About this task: Exactly the lines from the start of the data through the line containing "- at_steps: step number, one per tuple" should be output, with both ends kept and nothing added.

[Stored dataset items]
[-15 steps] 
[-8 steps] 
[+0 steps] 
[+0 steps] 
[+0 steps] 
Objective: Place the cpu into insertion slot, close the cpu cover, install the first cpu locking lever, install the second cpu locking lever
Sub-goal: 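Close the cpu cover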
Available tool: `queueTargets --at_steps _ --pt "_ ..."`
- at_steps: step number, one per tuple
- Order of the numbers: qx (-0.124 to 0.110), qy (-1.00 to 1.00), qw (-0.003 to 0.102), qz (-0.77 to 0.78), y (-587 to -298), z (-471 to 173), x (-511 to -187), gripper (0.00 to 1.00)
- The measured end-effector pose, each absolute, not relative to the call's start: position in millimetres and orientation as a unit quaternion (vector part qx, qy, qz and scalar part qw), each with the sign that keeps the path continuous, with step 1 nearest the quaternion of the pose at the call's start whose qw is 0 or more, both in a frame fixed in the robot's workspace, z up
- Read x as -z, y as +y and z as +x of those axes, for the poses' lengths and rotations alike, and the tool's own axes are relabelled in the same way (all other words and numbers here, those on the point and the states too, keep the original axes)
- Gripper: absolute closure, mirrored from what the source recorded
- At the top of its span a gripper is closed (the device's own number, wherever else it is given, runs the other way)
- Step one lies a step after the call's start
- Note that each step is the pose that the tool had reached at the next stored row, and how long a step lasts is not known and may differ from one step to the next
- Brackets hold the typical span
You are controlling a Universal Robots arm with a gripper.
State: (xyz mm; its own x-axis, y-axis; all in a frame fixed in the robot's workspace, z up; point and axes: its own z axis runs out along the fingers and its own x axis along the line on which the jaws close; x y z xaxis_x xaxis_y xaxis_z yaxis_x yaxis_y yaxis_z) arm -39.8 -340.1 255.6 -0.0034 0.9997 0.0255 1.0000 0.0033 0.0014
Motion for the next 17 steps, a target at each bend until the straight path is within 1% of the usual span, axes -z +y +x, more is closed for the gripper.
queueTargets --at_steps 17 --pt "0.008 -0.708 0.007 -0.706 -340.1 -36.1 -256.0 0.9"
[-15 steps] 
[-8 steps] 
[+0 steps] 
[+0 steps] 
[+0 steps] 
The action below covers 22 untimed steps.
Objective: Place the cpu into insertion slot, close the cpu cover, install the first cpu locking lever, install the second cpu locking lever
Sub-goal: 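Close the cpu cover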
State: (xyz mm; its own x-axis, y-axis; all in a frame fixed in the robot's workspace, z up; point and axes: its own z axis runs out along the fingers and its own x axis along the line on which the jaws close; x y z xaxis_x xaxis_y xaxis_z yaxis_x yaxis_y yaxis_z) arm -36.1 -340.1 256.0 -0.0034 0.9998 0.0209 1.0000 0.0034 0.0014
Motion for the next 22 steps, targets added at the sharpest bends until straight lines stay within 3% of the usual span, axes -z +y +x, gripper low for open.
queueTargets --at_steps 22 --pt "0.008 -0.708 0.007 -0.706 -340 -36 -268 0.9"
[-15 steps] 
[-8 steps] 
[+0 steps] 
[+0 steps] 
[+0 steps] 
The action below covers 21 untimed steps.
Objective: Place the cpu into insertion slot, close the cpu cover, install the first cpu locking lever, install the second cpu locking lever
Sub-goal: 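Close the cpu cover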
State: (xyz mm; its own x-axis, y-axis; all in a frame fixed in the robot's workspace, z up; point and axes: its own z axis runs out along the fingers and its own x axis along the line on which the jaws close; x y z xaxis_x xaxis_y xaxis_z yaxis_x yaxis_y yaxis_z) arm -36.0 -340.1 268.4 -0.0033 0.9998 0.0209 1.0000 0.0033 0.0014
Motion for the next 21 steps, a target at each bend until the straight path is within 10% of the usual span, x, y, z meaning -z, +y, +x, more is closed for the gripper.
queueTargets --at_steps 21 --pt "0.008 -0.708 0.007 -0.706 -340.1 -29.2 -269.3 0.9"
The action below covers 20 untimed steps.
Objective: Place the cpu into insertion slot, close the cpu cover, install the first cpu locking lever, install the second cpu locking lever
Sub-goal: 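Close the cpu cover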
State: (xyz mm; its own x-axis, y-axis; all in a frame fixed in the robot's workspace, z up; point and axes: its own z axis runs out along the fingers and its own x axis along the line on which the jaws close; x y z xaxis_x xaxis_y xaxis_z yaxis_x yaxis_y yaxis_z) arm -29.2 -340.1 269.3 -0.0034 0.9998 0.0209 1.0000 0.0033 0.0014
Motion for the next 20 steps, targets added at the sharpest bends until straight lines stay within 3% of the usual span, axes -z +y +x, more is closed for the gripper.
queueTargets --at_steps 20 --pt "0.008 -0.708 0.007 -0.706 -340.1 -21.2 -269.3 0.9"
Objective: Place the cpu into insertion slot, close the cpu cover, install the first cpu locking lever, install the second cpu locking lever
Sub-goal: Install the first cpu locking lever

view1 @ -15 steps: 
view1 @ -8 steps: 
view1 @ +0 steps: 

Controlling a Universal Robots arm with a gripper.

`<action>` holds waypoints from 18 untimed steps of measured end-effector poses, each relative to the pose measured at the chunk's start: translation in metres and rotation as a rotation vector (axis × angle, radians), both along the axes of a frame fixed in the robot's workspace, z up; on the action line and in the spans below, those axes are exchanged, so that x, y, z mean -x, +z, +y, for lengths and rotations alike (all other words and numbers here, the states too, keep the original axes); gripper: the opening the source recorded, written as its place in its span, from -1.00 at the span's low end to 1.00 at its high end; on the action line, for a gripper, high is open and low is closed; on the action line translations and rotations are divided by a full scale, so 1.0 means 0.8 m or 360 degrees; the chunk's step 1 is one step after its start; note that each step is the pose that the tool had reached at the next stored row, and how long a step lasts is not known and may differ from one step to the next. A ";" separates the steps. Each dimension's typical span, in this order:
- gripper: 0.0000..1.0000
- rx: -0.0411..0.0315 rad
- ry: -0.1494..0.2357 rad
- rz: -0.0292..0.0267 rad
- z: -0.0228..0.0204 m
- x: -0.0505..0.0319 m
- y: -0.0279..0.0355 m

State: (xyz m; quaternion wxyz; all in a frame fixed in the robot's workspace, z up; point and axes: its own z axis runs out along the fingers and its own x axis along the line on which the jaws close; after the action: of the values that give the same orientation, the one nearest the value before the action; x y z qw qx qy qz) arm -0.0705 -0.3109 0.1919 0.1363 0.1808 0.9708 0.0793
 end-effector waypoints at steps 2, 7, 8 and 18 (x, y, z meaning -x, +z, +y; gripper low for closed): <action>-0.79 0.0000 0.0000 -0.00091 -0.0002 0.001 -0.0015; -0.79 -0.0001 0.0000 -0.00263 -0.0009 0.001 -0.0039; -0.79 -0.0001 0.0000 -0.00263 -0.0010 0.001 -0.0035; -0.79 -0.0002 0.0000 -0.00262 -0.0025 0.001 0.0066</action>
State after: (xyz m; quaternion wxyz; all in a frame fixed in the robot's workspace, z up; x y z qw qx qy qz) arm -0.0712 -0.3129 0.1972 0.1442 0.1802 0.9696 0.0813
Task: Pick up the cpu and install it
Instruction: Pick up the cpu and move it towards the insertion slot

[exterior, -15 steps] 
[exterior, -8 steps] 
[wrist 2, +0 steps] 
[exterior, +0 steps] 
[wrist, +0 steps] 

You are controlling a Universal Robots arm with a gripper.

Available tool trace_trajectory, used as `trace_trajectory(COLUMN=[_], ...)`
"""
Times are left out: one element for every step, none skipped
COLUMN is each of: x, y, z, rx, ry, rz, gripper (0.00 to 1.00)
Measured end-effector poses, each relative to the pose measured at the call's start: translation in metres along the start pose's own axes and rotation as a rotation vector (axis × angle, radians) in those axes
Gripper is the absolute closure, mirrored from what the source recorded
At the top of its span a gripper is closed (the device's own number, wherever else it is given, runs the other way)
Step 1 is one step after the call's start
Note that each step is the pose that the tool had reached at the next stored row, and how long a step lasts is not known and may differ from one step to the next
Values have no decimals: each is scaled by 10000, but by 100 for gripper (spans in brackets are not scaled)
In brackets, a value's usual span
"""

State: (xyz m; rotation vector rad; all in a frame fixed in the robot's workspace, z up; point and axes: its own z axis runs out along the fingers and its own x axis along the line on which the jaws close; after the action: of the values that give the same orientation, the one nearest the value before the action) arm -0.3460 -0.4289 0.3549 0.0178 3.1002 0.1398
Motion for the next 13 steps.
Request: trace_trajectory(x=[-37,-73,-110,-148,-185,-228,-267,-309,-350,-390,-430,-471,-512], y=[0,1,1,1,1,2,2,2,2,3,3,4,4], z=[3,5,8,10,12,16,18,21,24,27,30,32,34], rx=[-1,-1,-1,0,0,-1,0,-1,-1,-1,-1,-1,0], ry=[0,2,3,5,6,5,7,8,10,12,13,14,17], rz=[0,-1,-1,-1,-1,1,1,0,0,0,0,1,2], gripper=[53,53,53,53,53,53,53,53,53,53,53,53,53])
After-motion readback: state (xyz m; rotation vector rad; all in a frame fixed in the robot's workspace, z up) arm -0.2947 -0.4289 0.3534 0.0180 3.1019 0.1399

Output below:
[-15 steps] 
[-8 steps] 
[+0 steps] 
[+0 steps] 
[+0 steps] 
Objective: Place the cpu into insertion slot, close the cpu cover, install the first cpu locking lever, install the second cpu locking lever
Sub-goal: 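Close the cpu cover
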Available tool: `queueTargets --at_steps _ --pt "_ ..."`
- at_steps: step number, one per tuple

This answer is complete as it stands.